Over at the MIT Technology Review, Karen Hao has a seemingly promising article with the enticing title How to poison the data that Big Tech uses to surveil you. I read the article with great anticipation hoping it would provide me with some actionable strategies for striking back at adtech.
Sadly, that didn’t happen. That’s not really Hao’s fault, though. Her article was a report on this paper by Vicnet, Li, Tilly, Chancellor, and Hatchet. The paper is more of a theoretical discussion of the issues and although it does discuss some strategies, those discussions are general and not really actionable. If you want to read the paper and aren’t interested in extending its research, you can skip Section 2 on related work. It adds nothing interesting and is full of academic speak that makes it tiresome to read.

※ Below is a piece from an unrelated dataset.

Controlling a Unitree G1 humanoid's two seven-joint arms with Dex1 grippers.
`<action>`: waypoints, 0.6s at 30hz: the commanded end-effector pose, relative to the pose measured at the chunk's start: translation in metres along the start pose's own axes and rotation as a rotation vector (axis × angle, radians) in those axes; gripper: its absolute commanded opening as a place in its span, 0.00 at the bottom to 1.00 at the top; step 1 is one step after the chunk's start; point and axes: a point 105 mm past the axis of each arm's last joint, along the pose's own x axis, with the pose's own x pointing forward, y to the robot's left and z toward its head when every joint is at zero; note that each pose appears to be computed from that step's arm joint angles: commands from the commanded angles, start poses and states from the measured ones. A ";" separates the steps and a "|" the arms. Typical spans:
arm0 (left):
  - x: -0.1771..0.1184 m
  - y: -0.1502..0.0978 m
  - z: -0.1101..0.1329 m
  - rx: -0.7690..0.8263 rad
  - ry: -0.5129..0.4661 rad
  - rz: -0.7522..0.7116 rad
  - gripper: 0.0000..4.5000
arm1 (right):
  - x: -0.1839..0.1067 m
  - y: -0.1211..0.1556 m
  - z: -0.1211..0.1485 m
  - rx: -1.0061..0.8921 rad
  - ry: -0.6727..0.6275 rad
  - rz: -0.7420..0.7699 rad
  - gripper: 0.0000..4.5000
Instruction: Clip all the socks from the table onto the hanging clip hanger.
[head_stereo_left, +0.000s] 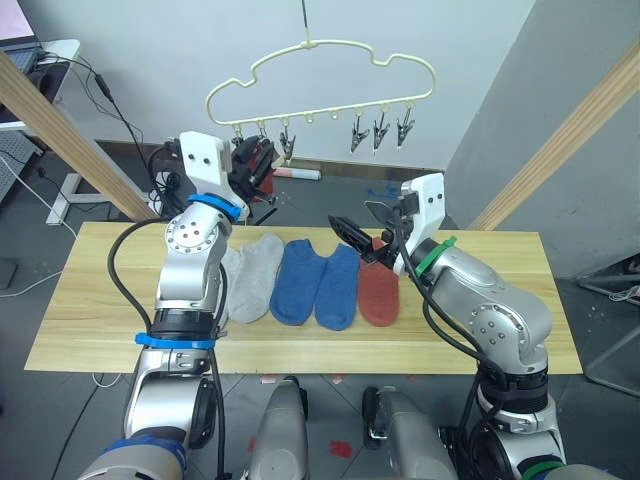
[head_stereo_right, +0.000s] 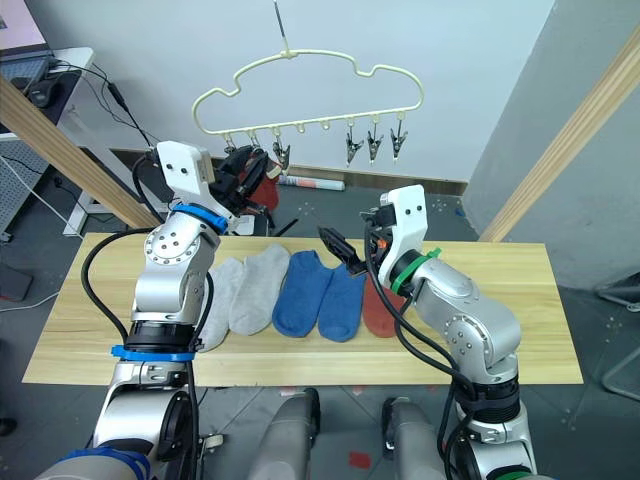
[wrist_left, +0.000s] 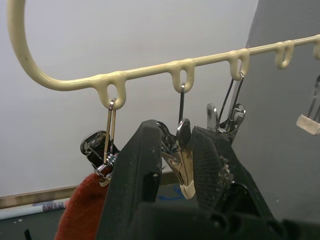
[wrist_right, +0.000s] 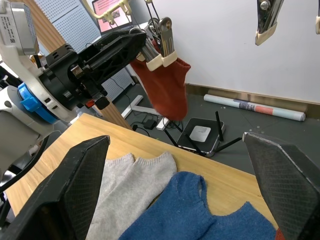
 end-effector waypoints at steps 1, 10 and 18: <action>0.002 0.005 0.015 0.011 -0.057 0.006 0.27 | -0.001 0.004 0.011 -0.005 -0.047 0.018 1.00; -0.002 0.007 0.023 0.003 -0.092 0.021 0.59 | -0.001 0.003 0.011 -0.004 -0.048 0.016 1.00; -0.005 0.008 0.021 -0.003 -0.083 0.031 0.78 | -0.001 0.003 0.012 -0.004 -0.049 0.014 1.00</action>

Despite its practical shortcomings, the paper does provide a useful framework for thinking about the problem of data abuse. The authors’ first useful concept is that of “data labor.” The idea is that when users provide data to adtech as a result of their normal Internet activities, that data should be thought of not as “exhaust” but as labor on the part of the users to produce it and that, therefore, the users are entitled to some sort of remuneration.
The problem is that users are essentially powerless with respect to the large data aggregators. The paper offers three “data levers:”
- Data strike: a refusal to provide data for the offending entity.
- Data poisoning: providing false or misleading input to poison their data and interfere with machine learning.
- Conscious data contribution: providing your data to a competitor. For example, switching from Google to DuckDuckGo.
I was really hoping for some specific strategies but the framework the authors provide does give us a useful way of thinking about the problem.